Last week, Scott Wood had a blog post about keeping old shots that did not make the cut the first time around. It’s an interesting discussion because if you shot a lot, like I would expect a guy like Scott Wood do, you will in the end up with countless of gigabytes of images that will never be edited or printed. And what will you do? Delete or buy more storage? I am afraid I’m one of those guys who just store images. I do of course delete total miss shots, like camera shakes, out of focus etc. But the rest I tend to keep. After reading Scott’s post, it made me think about my collection of images and I decided then that today’s post would be an image that originally wasn’t flagged, rated or had been edited in any way. Just one of those I keep. Turned out to be a fun exercise.
About the image.
Any one familiar with Hans Christian Andersen? Well, he was a Danish poet, writer, a story-teller and famous world-wide for his fairy tales. Had he lived today, he would be 206 years old. His work is published in more that 150 languages. Quite a feat if you ask me.

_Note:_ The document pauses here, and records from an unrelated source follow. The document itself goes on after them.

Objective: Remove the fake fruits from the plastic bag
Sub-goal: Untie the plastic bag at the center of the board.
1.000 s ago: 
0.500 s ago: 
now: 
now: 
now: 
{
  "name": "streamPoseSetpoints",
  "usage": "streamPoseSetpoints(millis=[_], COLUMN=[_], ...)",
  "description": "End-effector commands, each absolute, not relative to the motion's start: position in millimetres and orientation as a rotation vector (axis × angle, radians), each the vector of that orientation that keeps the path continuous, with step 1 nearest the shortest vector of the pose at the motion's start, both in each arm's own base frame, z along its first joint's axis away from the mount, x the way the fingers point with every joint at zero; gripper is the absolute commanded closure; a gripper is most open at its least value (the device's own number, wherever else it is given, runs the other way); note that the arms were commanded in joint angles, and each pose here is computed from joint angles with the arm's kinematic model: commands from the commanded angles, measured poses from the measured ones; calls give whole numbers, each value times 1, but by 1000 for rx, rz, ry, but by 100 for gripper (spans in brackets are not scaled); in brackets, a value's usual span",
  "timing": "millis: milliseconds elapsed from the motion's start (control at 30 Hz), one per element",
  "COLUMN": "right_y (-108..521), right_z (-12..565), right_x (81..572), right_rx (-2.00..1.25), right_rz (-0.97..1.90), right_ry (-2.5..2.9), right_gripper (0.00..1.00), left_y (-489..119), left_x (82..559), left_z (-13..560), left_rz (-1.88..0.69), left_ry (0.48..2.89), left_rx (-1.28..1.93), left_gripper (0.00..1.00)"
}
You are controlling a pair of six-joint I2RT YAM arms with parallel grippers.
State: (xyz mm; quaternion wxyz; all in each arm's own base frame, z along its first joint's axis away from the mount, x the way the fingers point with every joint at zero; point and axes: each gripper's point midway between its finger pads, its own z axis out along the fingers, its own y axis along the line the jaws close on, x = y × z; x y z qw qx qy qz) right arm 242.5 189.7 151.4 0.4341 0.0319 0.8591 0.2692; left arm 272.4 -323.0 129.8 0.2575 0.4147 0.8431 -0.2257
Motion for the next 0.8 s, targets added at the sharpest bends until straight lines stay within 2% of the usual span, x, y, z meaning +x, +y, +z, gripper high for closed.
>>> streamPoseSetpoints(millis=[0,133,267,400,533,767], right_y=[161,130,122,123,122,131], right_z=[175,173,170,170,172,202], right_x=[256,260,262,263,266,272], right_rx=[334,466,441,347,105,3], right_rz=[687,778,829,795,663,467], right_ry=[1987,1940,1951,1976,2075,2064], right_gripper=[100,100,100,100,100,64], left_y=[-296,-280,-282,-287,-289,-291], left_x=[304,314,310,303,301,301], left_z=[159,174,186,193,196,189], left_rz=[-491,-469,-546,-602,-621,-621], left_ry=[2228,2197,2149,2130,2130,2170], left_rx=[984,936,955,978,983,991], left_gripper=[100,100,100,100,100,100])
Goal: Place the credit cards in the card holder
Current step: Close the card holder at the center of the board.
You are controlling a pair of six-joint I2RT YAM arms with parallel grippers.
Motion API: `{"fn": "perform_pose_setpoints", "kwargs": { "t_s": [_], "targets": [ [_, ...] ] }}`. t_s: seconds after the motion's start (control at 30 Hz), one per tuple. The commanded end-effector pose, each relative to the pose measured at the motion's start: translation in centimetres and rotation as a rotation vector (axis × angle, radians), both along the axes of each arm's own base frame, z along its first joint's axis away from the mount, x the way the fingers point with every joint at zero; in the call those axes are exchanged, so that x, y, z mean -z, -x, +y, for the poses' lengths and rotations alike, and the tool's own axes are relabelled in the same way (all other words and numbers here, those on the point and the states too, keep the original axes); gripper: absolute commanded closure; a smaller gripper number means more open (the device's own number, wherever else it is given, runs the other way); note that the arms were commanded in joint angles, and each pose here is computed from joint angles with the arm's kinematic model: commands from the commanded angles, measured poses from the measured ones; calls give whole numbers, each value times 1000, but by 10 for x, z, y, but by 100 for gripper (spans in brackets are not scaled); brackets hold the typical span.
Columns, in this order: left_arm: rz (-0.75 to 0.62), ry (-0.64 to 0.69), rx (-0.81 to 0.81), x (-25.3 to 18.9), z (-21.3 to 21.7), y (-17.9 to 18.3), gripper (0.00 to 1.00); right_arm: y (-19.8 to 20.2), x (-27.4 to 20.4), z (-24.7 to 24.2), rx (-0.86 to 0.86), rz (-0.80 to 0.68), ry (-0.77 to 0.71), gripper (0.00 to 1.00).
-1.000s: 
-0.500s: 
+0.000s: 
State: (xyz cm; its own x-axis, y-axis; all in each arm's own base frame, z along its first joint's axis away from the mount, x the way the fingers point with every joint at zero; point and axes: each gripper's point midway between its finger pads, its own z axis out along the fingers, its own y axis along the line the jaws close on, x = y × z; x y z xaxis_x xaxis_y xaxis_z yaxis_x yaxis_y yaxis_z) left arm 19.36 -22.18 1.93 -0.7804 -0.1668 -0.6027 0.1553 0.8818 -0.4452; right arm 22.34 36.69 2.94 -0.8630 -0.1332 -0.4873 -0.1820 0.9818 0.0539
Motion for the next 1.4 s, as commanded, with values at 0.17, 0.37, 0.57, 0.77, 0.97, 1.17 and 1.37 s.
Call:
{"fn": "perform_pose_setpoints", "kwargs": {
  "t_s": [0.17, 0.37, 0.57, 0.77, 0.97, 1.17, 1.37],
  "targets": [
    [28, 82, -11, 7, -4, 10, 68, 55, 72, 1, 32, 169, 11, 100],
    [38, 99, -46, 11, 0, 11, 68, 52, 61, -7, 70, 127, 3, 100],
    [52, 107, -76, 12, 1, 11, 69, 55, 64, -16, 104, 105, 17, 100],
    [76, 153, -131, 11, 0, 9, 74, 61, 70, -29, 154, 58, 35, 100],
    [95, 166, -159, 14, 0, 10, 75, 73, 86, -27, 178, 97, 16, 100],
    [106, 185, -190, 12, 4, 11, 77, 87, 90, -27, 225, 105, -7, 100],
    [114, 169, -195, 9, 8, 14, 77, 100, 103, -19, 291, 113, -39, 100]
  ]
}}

The images above and below are shot in Odense, Denmark. The place of his birth. You can tell the city is proud of him. There are many references to this guy all over this city. His characteristic silhouette is even featured as the stop/walking guy on the cross walk signs.
As I went through the files from that day, I discovered I had bracket the bench shot so I chose to run with it.
This bench is out side one of the buildings dedicated to H. C. Andersen, and I think it is a part of the statue you see below. It’s like he invites you to sit either next to him or on the bench (above) that would be to his left and slightly in front of him, and listen to one of his many stories.
His fairy tales usually had a moral ending to it – this experience makes me think that I wont start thinning out my collection of images anytime soon. I’ll buy a bigger hard drive first.